Sussurrou vendo os ombros dela se abaixando em desânimo, desejando que ela entendesse tudo o que vinha contido no pedido. Nunca tivera qualquer intenção de causar um estrago como aquele e, repentinamente, recordou Cisco avisando que não poderia fazer escolhas por ela, mas tinha certeza que faria qualquer coisa para impedir que sentisse como uma peça quanto provavelmente estava naquele instante.

— E quanto a nós?

Ela não o olhou ao murmurar, as peças lentamente se encaixando em sua mente, pois, assim como ele, ainda tentava assimilar tudo o que descobria, considerando o que poderia afetar a realidade palpável do que eram. Barry engoliu em seco, desejando não ter chegado àquele ponto da conversa. Havia uma leve dor de cabeça se instalando no centro de sua testa e seus músculos doíam, mas não sabia se em tensão ou qualquer outra coisa. Novamente, era como se estivesse ficando iminentemente doente.

— É como você tinha previsto. Eu não sei... Não sei se o que sinto por você é um produto de toda essa influência. Realmente não sei mais diferenciar o que vem apenas de mim e o que vem da Força de Aceleração. Provavelmente nunca saberei. – Complementou rapidamente quando notou algo diferente se instalando no olhar dela, como se, de repente, encarasse um estranho. – Não quero ser injusto com você, Cait. Não posso deixar que ache que estou escondendo algo importante novamente, então... Está em suas mãos. Qualquer que seja a escolha, eu vou respeitá-la.
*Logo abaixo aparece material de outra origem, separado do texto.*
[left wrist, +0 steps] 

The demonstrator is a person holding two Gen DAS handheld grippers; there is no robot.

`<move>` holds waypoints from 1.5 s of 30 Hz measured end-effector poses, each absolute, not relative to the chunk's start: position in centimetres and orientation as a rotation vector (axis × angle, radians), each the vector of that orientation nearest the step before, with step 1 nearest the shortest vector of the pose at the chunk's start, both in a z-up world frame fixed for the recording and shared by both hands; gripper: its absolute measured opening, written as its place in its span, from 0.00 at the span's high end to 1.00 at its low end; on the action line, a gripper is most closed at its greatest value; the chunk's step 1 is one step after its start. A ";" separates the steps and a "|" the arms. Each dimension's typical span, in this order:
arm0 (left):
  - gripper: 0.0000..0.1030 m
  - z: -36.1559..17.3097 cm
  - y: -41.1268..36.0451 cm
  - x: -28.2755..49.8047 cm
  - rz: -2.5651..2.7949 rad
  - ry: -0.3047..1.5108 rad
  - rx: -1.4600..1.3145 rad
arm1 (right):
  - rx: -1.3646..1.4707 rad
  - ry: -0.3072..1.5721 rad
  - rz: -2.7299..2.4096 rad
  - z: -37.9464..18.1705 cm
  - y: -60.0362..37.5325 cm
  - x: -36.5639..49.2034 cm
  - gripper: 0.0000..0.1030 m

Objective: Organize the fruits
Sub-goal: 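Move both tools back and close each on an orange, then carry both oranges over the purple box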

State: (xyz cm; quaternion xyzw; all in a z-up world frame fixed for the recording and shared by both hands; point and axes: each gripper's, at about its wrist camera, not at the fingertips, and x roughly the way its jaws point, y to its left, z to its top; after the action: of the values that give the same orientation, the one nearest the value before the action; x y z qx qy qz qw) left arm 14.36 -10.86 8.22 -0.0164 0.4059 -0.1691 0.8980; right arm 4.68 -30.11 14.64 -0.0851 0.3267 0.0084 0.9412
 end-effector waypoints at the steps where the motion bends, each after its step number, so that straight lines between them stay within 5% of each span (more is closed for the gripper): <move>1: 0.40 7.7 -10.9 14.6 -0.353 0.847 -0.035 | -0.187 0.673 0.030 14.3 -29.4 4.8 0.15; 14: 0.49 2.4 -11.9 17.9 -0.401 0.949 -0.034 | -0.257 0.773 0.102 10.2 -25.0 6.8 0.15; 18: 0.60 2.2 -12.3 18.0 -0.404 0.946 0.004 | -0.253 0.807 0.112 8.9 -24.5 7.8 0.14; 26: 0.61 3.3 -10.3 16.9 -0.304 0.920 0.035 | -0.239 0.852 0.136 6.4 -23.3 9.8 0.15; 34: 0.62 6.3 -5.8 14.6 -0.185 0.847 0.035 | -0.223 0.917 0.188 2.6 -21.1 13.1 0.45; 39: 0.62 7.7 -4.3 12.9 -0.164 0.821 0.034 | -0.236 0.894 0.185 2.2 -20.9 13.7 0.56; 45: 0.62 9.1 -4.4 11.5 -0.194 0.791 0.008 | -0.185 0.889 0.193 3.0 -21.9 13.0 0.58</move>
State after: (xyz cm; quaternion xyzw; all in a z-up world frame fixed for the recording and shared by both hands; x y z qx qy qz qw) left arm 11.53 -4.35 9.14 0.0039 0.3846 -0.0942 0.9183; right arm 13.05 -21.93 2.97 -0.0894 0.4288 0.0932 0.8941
— Não. – Caitlin disse baixinho antes de pensar por um instante e se colocar de pé de maneira repentina, olhando-o de maneira incrédula. – Não. Você não vai fazer isso comigo.

— Cait...

— Não! – Ela o olhou de maneira determinada, apesar das lágrimas que ameaçavam saltar de seus olhos e do tom embargado. – Eu sempre escolho você. Venho escolhendo você... Desde o primeiro instante. Do dia em que acordou do coma aqui até quando fui ao flat pela primeira vez, sigo te aceitando e compreendendo. É você quem precisa escolher, Barry. É você quem não me escolhe, então... Por que, ao menos uma vez, não é você quem faz a escolha?

Caitlin terminou firmemente, embora os olhos castanhos brilhassem lacrimosos esperando que saísse da inércia em que se colocou. Contudo, quando notou que, provavelmente, não diria nada e não se levantaria por ela naquele instante, apenas recolheu seus instrumentos antes de deixá-lo e ao Cofre do Tempo, de maneira apressada.

Acompanhou cada movimento, da decepção se instalando nas feições dela até a pequena lágrima, que rolou pelo rosto pouco antes de lhe dar as costas. No entanto, era como se apenas assistisse a cena com certo distanciamento, como se não fizesse parte de tudo, pois em sua cabeça era como se houvesse um vácuo incômodo e insistente, onde apenas tentava encaixar, sem sucesso, a realidade das palavras de Caitlin e a irrealidade manipulada da Força de Aceleração.